▸ Task to complete: Where the string "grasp" occurs in a line of the data below, that line should be copied.

──────── Data shown

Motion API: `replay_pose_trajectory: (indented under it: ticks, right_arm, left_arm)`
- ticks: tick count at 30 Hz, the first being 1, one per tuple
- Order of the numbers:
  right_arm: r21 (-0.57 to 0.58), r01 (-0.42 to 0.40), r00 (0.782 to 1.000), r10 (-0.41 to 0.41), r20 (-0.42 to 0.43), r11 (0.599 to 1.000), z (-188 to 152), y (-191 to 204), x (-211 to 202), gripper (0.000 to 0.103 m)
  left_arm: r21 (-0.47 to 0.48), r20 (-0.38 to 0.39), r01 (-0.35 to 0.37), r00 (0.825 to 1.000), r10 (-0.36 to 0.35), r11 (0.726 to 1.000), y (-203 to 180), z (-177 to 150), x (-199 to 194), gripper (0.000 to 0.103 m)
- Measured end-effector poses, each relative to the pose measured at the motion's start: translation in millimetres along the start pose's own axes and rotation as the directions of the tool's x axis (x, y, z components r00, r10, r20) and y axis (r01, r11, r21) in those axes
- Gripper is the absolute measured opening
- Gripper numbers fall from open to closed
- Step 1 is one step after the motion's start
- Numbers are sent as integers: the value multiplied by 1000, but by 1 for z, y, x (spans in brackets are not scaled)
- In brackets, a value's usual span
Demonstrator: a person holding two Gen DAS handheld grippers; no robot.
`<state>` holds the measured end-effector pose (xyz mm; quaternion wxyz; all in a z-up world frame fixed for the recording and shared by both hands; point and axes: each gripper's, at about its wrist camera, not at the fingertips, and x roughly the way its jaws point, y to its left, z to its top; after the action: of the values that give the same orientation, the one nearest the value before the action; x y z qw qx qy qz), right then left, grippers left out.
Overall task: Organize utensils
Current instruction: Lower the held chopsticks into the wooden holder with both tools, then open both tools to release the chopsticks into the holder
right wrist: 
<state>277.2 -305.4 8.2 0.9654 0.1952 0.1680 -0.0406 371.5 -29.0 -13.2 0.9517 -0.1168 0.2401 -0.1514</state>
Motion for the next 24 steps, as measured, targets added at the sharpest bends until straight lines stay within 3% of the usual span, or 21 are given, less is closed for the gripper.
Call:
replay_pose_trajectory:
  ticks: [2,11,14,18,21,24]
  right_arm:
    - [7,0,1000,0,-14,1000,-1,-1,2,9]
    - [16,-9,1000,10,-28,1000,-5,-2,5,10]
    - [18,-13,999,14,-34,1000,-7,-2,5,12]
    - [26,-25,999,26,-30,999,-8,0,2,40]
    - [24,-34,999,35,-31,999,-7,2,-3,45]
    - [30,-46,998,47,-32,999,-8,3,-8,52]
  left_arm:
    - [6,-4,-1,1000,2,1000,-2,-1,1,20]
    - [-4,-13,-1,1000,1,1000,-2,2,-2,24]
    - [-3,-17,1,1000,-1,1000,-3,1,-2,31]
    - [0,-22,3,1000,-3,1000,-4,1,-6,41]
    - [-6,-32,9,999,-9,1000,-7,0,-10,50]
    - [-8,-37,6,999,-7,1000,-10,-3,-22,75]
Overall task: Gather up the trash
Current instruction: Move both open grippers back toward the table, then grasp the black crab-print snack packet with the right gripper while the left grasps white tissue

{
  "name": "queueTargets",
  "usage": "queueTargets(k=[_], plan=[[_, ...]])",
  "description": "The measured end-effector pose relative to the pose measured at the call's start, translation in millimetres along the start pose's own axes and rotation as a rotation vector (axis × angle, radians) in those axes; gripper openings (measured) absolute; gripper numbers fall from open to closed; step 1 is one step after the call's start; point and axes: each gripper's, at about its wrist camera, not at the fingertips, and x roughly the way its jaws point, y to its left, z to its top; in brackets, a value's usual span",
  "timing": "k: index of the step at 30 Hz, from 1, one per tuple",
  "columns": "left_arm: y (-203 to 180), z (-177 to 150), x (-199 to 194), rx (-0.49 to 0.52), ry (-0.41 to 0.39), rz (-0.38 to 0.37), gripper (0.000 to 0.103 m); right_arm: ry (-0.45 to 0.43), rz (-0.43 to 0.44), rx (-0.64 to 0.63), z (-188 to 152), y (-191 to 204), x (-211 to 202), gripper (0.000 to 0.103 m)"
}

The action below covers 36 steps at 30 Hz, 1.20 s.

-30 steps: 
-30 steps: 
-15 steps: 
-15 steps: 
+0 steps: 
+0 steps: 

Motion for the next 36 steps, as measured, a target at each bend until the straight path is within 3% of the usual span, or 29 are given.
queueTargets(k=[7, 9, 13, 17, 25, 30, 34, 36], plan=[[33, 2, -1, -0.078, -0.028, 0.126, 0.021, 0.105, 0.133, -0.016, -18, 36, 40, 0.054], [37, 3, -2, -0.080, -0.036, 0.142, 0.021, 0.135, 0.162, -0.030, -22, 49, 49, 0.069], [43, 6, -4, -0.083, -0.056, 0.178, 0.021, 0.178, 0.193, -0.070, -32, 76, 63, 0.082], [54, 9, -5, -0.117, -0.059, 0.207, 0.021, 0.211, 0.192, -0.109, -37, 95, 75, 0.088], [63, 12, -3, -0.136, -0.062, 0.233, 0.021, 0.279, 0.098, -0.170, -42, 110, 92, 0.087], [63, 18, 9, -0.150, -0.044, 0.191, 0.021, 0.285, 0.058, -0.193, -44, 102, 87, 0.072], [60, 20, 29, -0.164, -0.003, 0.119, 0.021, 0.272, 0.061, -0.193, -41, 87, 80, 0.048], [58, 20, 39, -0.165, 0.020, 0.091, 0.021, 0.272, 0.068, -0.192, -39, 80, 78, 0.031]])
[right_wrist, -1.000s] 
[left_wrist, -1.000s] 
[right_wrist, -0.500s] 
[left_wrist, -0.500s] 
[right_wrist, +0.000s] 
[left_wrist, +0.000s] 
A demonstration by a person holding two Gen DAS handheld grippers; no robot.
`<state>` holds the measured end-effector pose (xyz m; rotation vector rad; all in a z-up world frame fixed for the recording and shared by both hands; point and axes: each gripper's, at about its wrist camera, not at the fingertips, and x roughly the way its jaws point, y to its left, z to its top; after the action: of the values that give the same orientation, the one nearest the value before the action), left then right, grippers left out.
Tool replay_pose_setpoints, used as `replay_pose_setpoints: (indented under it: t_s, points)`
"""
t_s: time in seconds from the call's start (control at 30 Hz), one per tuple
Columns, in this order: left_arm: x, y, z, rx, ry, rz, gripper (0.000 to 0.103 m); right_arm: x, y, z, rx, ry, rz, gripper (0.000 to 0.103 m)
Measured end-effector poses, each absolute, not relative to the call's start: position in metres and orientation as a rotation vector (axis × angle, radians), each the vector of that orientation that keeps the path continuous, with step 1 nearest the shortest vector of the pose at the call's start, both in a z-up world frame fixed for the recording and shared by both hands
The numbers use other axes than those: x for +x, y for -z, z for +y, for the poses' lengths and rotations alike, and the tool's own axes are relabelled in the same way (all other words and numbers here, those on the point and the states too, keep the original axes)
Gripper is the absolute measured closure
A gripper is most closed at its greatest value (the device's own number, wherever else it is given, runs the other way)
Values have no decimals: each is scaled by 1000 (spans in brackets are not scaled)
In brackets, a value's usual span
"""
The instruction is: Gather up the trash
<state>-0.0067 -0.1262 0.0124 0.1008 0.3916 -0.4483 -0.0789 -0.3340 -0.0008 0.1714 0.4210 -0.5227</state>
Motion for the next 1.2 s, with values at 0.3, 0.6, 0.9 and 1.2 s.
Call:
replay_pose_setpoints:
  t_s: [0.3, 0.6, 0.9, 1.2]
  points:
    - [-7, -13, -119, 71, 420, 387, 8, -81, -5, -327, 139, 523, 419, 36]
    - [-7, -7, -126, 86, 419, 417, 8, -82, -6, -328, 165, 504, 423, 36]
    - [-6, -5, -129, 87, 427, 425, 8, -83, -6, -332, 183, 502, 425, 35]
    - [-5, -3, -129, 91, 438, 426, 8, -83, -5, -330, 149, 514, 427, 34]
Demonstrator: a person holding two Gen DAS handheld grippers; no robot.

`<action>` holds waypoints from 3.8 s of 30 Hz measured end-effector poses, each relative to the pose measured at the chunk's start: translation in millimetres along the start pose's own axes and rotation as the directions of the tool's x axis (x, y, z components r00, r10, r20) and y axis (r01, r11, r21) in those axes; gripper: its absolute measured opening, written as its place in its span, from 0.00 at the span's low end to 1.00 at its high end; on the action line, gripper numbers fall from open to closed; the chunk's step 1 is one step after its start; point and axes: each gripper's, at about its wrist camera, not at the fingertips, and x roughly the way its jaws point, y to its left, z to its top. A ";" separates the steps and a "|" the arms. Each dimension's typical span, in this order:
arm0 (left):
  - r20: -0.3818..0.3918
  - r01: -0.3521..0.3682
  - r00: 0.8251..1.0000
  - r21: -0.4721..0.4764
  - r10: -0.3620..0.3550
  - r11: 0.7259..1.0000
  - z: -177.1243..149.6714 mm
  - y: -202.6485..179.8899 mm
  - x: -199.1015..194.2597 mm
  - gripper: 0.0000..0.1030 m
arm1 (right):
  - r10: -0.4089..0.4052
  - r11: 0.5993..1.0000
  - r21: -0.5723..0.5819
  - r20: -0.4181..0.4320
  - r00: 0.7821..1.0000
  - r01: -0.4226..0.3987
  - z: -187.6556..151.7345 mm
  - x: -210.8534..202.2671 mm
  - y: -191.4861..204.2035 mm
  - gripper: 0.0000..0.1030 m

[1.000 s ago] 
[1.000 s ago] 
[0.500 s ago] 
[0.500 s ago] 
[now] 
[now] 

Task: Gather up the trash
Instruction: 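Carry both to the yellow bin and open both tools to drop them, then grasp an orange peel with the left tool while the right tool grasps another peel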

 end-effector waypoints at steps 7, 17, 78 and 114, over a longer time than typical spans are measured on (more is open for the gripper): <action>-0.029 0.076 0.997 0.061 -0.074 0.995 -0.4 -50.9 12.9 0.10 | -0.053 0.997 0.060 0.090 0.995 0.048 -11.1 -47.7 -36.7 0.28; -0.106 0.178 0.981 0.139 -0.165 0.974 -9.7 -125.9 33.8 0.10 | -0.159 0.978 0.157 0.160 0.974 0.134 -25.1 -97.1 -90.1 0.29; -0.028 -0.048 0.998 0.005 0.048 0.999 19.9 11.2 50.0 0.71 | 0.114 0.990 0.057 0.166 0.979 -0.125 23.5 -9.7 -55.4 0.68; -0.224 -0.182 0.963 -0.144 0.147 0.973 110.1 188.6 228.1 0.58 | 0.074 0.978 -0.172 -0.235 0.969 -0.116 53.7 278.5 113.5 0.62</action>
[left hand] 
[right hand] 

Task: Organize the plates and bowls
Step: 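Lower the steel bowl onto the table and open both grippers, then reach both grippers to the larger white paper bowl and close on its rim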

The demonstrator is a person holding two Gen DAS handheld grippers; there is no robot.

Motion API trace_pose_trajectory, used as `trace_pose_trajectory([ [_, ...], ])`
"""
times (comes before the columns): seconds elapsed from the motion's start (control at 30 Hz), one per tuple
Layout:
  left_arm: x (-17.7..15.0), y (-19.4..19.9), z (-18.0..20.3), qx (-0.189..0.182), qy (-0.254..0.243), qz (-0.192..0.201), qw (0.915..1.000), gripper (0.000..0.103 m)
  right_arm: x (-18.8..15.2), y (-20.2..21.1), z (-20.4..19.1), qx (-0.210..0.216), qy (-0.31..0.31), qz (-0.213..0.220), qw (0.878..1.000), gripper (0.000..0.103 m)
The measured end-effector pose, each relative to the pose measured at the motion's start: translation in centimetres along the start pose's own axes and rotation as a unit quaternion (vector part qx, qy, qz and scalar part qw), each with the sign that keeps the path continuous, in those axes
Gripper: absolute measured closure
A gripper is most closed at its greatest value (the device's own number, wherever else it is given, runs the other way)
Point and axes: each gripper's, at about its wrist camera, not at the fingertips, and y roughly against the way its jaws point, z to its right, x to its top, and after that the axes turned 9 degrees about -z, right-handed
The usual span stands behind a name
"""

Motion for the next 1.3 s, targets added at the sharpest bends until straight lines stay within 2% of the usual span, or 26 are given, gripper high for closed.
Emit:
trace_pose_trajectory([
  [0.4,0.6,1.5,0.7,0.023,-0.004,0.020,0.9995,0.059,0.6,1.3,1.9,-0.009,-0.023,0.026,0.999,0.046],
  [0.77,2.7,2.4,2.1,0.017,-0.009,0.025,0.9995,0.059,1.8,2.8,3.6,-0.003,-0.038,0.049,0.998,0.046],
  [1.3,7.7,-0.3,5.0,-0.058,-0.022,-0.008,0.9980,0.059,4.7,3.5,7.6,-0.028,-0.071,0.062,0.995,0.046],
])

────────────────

▸ Answer to this problem:
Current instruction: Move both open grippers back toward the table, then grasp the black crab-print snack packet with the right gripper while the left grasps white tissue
Instruction: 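Carry both to the yellow bin and open both tools to drop them, then grasp an orange peel with the left tool while the right tool grasps another peel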

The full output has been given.